**Task to complete**
As the answer, give a copy of each line below that includes the word "document".

(Records excerpted from a collection)
==============================

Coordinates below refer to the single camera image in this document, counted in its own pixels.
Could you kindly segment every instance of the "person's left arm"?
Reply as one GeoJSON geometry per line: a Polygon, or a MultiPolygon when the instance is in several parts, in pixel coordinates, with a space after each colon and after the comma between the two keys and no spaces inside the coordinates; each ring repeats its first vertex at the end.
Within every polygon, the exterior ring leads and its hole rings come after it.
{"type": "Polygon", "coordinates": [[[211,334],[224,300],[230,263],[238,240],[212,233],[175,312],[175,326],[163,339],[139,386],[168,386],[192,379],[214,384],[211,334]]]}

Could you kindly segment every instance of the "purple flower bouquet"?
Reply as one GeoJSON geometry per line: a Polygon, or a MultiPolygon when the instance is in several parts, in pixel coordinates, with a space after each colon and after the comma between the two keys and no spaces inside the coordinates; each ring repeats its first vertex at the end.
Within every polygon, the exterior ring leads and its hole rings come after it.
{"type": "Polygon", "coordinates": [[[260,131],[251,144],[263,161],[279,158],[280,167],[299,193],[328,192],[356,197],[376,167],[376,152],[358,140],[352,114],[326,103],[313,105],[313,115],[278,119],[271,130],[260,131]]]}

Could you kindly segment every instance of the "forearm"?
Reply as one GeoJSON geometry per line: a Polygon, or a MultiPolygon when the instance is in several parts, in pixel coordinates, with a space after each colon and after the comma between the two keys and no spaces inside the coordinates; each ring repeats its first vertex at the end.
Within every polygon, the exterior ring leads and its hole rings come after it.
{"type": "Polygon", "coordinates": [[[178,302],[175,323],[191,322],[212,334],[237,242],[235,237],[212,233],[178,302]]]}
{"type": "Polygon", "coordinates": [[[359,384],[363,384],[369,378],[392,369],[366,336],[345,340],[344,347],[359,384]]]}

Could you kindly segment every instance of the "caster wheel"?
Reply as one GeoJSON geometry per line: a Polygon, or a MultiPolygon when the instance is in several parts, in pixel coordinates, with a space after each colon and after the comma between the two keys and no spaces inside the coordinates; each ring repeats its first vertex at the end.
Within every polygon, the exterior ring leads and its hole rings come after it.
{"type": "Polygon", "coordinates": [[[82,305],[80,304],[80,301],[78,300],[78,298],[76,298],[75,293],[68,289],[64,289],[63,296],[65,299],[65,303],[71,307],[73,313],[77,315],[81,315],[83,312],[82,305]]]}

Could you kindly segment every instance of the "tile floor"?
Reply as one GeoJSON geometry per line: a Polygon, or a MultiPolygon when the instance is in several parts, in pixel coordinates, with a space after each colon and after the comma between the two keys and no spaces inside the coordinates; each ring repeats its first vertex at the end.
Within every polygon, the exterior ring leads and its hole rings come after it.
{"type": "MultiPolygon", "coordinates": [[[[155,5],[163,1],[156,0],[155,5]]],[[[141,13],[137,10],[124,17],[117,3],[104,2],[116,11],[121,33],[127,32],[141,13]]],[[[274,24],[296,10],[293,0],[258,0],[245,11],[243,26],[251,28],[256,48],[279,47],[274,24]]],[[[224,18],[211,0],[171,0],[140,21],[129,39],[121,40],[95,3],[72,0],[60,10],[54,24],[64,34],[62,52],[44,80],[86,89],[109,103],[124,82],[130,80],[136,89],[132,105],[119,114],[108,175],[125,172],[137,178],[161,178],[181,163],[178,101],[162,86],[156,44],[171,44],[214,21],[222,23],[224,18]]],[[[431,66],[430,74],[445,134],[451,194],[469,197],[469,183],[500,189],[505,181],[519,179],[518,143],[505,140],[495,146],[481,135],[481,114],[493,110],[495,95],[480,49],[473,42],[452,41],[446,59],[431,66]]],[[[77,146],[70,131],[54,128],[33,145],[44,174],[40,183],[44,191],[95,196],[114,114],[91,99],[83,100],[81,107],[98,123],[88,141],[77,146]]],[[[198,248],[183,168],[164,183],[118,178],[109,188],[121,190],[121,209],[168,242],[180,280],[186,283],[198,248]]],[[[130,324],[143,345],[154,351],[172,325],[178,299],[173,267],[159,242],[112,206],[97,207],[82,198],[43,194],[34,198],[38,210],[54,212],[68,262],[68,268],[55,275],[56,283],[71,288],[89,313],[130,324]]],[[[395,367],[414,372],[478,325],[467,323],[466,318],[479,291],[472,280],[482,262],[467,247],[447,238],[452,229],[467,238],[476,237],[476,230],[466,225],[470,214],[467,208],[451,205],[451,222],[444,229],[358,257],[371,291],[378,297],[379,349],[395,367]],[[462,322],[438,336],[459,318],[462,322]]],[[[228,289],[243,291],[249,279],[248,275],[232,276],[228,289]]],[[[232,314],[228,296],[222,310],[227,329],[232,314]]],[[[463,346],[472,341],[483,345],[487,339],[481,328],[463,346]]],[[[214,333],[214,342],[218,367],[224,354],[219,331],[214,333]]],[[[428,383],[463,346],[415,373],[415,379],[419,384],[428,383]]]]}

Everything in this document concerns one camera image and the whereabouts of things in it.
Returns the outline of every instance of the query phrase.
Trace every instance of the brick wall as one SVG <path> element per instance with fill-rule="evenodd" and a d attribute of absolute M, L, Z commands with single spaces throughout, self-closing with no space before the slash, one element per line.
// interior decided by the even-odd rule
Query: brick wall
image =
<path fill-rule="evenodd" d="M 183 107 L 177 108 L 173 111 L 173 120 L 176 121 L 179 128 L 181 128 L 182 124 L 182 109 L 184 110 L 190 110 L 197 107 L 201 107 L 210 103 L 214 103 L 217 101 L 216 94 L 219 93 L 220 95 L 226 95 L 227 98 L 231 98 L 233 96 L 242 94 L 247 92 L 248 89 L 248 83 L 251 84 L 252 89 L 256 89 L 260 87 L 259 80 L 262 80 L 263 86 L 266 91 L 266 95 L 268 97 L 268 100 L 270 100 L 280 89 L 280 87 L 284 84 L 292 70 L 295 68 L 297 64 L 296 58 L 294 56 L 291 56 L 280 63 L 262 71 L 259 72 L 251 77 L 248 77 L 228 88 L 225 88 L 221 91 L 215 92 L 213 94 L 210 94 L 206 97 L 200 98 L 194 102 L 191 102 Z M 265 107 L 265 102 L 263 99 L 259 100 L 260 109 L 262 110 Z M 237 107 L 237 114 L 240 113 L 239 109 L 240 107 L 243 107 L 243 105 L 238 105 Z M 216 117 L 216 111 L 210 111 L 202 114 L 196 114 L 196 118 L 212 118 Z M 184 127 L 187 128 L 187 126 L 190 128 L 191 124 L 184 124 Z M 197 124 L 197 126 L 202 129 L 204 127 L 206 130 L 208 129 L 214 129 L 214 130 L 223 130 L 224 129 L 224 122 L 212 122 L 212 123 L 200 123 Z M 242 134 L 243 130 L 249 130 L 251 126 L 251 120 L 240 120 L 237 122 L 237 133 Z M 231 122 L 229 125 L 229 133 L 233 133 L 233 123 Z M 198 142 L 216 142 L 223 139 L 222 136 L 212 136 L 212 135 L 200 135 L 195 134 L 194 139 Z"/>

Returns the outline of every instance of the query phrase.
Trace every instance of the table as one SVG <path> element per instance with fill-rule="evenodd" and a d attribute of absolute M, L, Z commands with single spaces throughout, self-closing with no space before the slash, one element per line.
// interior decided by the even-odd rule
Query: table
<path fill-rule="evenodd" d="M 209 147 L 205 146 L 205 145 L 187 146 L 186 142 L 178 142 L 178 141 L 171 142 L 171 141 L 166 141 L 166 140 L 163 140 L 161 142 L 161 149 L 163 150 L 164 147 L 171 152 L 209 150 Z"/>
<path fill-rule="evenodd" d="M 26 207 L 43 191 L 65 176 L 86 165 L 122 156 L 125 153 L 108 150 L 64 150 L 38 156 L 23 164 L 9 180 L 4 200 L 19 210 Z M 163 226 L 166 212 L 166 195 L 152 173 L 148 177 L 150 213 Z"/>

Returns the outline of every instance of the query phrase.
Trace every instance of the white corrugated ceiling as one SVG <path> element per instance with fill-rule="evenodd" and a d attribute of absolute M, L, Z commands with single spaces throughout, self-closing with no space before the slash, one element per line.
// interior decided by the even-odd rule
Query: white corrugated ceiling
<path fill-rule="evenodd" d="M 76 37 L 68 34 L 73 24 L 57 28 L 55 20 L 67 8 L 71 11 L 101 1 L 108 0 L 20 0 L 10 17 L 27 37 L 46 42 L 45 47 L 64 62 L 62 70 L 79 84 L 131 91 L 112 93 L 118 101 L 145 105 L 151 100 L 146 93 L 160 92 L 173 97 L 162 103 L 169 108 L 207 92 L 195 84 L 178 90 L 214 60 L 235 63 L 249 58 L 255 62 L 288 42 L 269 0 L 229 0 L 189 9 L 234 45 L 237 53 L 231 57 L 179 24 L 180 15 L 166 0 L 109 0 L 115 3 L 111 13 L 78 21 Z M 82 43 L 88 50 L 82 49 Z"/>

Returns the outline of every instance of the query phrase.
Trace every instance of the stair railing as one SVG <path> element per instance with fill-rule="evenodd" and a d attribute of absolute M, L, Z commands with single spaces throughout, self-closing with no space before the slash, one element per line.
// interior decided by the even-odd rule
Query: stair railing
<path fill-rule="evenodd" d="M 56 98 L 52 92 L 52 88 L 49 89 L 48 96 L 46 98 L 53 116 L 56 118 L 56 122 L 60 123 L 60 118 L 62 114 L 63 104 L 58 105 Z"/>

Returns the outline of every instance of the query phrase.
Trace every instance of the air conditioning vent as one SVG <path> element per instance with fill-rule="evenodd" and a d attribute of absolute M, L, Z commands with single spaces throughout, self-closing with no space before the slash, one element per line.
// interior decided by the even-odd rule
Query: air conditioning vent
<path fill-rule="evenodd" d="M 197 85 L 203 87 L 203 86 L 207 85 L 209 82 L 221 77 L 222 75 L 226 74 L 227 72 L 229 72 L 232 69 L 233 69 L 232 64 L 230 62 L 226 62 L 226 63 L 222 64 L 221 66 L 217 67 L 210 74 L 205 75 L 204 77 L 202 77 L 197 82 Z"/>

==============================

**Solution**
Coordinates below refer to the single camera image in this document, counted in its own pixels.
Everything in this document concerns one camera image and the whereabouts of things in it.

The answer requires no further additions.